The web home of national best-selling writing couple, J. Steven York, and multi-genre novelist Christina F. York (who also publishes mystery as Christy Fifield and Christy Evans), between them authors dozens of published books.
When Steve got his Kindle, he wondered if I could knit him a cover for it. Sure, he had a water-resistent sleeve he bought, but he wanted something with a little more padding and some more color. I've been knitting and experimenting, trying to make a colorful knitted cover for the Kindle. Now I have a couple Kindle Kozies to give away.
For a chance to win a Kozy, just send me an email at email@example.com with "Kindle Kozy" as the subject line. When we have the first 50 names we will draw a name for a free Kozy - we'll even pay for shipping! And when we have 100 names we'll give away another Kozy! And after that we may even give away more. Anyone who signs up is eligible, and the earlier you sign up the more drawings you'll be eligible for - your name will stay in the pot for each drawing. We'll also give you another entry for anyone who signs up and tells us the referral came from you. The more friends who sign up, the more chances you have.
These Kozy Kovers are made to fit the Kindle 2, but they also fit the original Kindle 1. And if we draw the name of someone with a DX, well, send us the dimensions and we'll make one special to fit your DX!
As for the names and addresses we're collecting this way: We will only use the list to announce forth-coming books, appearances, and the like. We won't share them, we won't sell them, and we won't annoy you with frequent messages. We just hope you'll like our books and stories and try them on your Kindle - but there is no obligation of any kind.
Prediction: Many new players will enter the ebook reader market in the coming year, from new models from older-players like Sony, to new players like Plastic Logic, to cheap LCD-screen models from no-name Asian companies. Many will fall by the wayside, but it's ultimately good for the consumer.
Speculation: Amazon will face increasing pressure to open their Kindle store to other hardware platforms. They claim they don't want to be a hardware company, but I'm not so sure, at least in the near term.
Of course, there are other reasons they want their platform closed until the ebook market and its relationship with publishing is well established. Until pricing and rights-management issues are ironed out, Amazon may not want to further muddy the waters by throwing things open.
The next year could be telling.
Observation: The ereader market isn't just about fiction, or even books.
Those of us in the fiction world have a tendency to think publishing and bookselling are all about fiction, but that has never been true. But the fledgling ereader market isn't all about books either. Far from it.
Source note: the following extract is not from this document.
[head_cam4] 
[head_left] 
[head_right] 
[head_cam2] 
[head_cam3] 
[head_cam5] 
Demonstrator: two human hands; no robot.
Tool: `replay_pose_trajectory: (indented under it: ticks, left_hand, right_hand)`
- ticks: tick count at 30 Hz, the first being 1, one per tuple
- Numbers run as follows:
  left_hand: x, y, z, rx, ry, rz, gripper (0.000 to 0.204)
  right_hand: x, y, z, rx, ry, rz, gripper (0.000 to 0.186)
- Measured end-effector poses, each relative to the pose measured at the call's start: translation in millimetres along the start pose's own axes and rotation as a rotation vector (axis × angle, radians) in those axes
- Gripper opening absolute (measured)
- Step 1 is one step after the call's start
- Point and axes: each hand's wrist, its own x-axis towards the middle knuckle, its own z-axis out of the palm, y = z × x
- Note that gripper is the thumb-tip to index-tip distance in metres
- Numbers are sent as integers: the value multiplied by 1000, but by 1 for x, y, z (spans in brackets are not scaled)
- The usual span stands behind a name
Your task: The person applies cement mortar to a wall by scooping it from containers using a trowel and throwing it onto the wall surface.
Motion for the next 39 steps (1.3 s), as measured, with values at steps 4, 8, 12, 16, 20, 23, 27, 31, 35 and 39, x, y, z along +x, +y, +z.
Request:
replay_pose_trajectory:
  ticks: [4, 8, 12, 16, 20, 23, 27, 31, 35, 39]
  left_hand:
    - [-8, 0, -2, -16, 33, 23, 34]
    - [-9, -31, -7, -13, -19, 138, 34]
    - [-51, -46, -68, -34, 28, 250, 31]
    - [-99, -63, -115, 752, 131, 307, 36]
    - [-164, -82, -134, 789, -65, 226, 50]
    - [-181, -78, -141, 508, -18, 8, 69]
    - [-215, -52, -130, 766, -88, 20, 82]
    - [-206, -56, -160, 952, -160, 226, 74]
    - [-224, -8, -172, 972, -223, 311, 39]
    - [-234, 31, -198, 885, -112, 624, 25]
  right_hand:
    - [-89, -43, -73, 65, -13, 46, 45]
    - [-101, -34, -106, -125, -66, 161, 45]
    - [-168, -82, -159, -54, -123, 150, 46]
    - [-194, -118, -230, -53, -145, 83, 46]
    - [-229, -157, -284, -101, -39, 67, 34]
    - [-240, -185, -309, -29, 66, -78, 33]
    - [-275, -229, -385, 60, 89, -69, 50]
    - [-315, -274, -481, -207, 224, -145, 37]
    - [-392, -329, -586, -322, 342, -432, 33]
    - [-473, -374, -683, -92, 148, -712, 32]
Look at the newspaper industry, for instance. Print newspapers are way down the road to extinction, and nobody has figured out how to make the web pay. A subscription-based model using ereaders has got to look attractive from many standpoints, and Amazon is eager to sell the idea.
The economics are easy to support on an individual basis. (I just traded a $500 a year daily regional newspaper for a $299 Amazon Kindle and a $168.77 annual subscription to the New York Times. And it's one of the more EXPENSIVE Kindle-available newspapers.)
From a corporate standpoint, it's more complicated, as graphics heavy ads don't work on Kindle or Sony Reader, and most newspapers have a lot invested in print infrastructure. But expect many papers to start offering deals on ereader hardware as part of subscription packages anyway. It's a survival issue.
Print magazines are in almost as bad a fix. Slick paper and pretty pictures are keeping the big players alive for now, but it can't last, and web competition has hurt everything from porn to specialty and hobby magazines. They'll push the next generation of ereader hardware.
Prediction: Despite the rumors, don't expect Apple to introduce a dedicated ebook reader. The word "dedicated" is no longer in their corporate dictionary. (No pun intended, if you've been following current news about their censoring a dictionary on the iPhone). If they enter the ereader market (Steve Jobs doesn't seem to believe there is one), it will be one feature on a much sexier and more flexible device.
Speculation: Barnes and Noble has announced an ebook bookstore without an ebook reader to go with it. It isn't even compatible with the two major players, Amazon Kindle and Sony. What's with that?
I'll tell you my best guess. If an exclusive Sony agreement doesn't appear in conjunction with some new model that includes wireless, expect them to start lining up non-exclusive partnerships in the coming year with Plastic Logic and other newer hardware players, as well as chasing more open platforms like cell-phones, netbooks, and PCs.
B&N knows they can't go head-to-head with Amazon on their own, and becoming a hardware company isn't in their skill-set. Instead, they'll use their long-relationship with publishers to make them comfortable in a way that Amazon never can, while they chase niche markets and try and end-run of Amazon.
All things considered, I don't think this is a bad plan.
Observation: Hasn't anybody noticed that this would be a great time to return to the old book-club model?
Yeah, I know, that seems crazy. Book clubs are so over, right?
But would you sign up to a commitment to buy a certain number of books (that you were probably going to buy anyway) over the next year or two if a shiny, new, Sony (or other brand) ebook reader with wireless were part of the deal? Even if it had the club logo and website on the case?
Yes. I think you might.
At least some of you might. The people who are early adopters of ebooks tend to be older, heavy readers. Exactly the folks who used to join book clubs.